What you have to do: Copy every line from the records below that carries the word "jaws".

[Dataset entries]
----
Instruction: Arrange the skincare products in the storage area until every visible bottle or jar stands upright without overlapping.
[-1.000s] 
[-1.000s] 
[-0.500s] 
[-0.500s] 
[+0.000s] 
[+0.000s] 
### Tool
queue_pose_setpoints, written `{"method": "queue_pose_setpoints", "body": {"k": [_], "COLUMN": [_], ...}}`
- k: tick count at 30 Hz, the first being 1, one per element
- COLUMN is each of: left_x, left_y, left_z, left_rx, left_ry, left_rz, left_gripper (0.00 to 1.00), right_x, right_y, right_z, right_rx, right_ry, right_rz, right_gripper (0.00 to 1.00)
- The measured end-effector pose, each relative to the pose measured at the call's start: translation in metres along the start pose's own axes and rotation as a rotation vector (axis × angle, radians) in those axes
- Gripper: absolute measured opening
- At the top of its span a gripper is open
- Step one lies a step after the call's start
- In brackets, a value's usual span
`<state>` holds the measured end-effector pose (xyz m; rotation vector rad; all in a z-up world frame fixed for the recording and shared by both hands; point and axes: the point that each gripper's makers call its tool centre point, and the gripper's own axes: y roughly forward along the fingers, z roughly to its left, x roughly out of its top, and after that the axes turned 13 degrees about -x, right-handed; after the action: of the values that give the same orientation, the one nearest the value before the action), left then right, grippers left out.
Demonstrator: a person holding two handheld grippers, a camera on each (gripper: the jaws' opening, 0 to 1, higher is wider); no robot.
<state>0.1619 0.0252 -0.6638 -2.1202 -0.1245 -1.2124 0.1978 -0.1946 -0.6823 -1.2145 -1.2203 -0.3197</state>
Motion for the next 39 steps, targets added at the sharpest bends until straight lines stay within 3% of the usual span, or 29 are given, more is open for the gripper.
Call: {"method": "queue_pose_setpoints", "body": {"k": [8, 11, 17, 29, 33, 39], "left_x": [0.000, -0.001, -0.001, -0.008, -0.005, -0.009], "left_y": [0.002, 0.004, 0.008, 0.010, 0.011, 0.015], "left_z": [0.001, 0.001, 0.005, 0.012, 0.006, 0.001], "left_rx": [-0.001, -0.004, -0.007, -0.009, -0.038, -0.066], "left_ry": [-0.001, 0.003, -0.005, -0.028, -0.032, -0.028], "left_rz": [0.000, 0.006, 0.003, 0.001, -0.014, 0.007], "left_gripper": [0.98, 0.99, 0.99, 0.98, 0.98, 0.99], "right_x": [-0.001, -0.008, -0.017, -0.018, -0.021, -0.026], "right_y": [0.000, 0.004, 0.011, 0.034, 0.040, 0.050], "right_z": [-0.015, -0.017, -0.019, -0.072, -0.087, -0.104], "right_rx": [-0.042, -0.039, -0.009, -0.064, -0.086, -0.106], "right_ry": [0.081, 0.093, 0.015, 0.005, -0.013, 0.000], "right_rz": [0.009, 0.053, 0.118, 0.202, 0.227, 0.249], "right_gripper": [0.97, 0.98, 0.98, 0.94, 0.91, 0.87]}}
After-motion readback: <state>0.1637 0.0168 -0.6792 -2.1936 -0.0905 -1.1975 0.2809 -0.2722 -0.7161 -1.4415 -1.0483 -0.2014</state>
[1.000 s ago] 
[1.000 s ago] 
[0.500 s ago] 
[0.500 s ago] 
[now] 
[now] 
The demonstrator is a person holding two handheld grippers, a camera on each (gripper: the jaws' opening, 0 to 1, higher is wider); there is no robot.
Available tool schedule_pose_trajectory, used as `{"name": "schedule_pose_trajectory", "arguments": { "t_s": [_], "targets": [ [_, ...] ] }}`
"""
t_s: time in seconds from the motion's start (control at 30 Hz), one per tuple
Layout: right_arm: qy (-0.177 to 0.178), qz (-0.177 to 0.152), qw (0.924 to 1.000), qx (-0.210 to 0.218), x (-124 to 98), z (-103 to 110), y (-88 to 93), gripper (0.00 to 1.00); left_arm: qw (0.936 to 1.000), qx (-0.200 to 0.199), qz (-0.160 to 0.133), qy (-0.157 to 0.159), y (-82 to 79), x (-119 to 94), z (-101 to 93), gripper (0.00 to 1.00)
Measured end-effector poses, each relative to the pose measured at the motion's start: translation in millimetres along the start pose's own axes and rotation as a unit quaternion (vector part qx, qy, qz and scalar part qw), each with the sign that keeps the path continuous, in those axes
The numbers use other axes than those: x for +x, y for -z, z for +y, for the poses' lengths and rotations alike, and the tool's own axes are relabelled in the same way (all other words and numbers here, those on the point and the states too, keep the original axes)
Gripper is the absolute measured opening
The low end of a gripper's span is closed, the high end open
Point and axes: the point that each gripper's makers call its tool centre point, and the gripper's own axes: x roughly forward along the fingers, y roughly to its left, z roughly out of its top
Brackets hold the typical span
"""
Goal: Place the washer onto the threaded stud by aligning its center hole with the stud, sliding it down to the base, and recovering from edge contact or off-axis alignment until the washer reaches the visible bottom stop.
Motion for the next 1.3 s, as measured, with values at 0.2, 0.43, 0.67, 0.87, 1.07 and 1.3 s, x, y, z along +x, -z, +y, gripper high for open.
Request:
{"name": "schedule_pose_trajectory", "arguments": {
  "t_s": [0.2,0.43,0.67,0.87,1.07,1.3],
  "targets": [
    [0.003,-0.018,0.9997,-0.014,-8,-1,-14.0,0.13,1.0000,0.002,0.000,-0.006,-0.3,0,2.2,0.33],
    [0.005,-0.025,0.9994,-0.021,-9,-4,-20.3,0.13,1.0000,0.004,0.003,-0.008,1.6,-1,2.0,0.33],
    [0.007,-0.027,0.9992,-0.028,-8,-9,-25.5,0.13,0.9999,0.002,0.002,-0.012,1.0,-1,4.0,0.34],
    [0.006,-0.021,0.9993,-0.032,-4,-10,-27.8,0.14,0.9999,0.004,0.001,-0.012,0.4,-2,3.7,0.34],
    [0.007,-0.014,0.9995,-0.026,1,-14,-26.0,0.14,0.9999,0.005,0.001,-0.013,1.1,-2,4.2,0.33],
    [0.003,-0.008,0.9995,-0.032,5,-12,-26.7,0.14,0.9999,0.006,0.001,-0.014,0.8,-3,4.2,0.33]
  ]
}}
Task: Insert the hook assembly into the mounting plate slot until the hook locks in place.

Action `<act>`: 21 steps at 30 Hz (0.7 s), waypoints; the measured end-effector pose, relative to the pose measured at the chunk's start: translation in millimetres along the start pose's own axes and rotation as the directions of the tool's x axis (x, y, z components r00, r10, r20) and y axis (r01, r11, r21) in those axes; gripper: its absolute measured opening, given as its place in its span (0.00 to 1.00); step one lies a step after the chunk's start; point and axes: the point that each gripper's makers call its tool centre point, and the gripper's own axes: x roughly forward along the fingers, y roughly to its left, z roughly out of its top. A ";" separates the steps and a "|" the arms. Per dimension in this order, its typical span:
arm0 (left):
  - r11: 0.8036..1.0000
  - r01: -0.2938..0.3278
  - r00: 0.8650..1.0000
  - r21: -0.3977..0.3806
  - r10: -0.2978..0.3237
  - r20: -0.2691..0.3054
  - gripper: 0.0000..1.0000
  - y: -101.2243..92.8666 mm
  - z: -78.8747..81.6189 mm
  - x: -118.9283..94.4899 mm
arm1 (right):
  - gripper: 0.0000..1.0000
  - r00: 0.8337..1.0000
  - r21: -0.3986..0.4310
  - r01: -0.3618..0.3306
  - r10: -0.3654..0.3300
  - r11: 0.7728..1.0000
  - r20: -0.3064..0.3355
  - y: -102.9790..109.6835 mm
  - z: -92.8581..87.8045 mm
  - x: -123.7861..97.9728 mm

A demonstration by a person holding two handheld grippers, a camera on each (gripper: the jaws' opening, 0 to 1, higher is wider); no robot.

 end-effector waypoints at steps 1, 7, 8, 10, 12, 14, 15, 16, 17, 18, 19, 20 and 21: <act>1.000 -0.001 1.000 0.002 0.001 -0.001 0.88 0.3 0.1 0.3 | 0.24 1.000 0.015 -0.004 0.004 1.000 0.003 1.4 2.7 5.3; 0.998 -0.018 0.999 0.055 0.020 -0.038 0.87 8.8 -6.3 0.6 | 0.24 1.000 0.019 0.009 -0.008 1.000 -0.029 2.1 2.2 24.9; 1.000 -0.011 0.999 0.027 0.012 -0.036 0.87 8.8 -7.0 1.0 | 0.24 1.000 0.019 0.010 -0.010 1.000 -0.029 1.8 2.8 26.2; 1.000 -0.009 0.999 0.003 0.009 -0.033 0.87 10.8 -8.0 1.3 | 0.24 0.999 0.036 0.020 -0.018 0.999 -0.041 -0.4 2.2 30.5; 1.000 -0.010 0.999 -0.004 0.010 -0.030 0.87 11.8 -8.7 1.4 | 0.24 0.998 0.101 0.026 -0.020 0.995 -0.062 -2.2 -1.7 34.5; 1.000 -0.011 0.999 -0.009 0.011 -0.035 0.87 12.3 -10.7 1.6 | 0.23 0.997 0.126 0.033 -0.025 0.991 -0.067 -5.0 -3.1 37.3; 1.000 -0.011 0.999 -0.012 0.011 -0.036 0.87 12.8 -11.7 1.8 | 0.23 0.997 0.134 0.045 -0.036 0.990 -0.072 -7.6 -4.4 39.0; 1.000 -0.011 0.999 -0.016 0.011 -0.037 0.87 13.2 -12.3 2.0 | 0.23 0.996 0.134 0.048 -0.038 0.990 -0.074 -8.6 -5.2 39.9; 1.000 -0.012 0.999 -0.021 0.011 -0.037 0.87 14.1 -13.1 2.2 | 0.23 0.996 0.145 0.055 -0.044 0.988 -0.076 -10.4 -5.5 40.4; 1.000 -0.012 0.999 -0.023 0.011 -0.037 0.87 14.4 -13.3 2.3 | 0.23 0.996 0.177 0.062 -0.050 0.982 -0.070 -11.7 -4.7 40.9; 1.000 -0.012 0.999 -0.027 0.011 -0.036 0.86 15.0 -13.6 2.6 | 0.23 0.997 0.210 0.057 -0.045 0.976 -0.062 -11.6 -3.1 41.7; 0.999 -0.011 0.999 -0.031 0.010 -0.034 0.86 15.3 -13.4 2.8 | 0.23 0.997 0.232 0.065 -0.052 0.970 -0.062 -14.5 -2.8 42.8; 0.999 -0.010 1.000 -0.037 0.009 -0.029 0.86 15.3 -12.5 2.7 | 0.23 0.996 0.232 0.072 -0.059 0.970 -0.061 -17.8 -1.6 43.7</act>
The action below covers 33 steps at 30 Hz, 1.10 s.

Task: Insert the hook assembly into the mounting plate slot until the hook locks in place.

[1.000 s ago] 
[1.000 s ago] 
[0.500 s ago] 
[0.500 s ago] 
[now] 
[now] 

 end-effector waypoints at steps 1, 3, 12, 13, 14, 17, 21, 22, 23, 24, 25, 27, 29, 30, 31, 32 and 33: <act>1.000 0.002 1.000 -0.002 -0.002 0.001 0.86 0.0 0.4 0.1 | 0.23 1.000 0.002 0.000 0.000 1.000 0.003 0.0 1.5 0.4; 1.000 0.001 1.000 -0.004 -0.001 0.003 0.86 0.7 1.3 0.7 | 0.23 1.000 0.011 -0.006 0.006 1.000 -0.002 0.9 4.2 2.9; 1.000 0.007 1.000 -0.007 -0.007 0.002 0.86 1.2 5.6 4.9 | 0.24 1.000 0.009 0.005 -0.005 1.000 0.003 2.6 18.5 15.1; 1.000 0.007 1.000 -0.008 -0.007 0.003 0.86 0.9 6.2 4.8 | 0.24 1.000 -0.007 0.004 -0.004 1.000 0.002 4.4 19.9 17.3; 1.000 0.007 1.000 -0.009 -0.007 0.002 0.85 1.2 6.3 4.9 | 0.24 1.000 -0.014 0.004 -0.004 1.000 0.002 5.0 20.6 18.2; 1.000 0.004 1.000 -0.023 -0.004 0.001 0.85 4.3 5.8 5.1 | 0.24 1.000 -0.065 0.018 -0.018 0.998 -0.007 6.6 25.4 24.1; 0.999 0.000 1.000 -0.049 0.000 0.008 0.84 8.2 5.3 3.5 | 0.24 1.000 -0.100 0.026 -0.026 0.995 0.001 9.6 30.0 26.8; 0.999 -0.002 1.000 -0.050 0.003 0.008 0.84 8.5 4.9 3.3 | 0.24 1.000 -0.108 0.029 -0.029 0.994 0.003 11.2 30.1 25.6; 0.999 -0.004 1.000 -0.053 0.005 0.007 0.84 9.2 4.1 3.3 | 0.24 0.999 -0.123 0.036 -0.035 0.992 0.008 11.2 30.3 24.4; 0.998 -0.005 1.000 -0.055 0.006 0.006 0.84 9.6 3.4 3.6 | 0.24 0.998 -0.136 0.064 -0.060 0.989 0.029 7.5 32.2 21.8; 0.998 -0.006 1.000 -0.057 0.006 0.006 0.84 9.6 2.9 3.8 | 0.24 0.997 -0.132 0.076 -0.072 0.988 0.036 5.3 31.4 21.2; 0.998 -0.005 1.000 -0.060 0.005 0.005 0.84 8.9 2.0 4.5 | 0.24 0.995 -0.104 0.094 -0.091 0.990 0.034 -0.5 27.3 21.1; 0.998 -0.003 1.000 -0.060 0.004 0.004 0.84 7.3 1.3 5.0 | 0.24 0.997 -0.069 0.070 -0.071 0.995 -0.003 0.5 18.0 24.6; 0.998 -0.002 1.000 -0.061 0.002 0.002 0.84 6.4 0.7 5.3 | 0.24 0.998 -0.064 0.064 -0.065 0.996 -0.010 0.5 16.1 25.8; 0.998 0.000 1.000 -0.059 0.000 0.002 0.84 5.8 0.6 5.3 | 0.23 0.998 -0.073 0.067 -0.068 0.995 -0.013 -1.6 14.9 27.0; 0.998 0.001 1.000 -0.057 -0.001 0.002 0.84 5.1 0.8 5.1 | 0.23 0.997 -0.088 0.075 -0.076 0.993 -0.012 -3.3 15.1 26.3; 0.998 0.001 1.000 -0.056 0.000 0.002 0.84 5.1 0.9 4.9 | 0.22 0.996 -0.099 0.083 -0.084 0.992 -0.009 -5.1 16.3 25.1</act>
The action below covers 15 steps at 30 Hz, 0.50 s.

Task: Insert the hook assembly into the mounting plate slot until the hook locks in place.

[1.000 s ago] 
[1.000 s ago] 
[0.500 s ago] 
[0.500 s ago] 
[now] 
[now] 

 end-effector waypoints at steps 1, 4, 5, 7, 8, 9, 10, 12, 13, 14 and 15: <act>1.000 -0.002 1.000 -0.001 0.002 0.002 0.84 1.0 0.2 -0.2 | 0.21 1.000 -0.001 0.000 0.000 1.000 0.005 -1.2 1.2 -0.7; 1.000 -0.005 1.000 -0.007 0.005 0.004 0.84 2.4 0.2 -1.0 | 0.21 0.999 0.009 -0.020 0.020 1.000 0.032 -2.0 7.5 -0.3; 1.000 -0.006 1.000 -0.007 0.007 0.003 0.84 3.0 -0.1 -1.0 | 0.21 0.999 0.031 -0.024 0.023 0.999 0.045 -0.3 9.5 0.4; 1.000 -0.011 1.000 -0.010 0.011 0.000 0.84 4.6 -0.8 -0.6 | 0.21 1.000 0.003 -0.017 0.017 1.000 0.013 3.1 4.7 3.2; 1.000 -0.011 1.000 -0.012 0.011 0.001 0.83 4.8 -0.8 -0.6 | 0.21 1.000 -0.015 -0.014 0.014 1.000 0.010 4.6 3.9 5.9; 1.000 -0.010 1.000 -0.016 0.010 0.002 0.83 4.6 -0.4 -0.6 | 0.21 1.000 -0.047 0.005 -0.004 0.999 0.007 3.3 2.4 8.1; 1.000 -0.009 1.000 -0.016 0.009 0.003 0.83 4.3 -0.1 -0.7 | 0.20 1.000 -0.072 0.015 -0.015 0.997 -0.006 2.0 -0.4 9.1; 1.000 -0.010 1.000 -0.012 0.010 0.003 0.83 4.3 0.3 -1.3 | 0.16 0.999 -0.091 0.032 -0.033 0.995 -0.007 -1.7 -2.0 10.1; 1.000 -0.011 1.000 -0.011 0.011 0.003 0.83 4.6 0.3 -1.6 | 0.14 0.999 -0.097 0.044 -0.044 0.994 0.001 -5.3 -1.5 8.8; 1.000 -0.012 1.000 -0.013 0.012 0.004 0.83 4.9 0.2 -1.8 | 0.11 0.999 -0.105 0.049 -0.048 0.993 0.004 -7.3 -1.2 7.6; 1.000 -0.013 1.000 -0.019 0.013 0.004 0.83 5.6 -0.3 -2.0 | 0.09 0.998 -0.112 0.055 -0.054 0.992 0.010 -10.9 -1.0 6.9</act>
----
Solution to the exercise:
Demonstrator: a person holding two handheld grippers, a camera on each (gripper: the jaws' opening, 0 to 1, higher is wider); no robot.
The demonstrator is a person holding two handheld grippers, a camera on each (gripper: the jaws' opening, 0 to 1, higher is wider); there is no robot.
A demonstration by a person holding two handheld grippers, a camera on each (gripper: the jaws' opening, 0 to 1, higher is wider); no robot.

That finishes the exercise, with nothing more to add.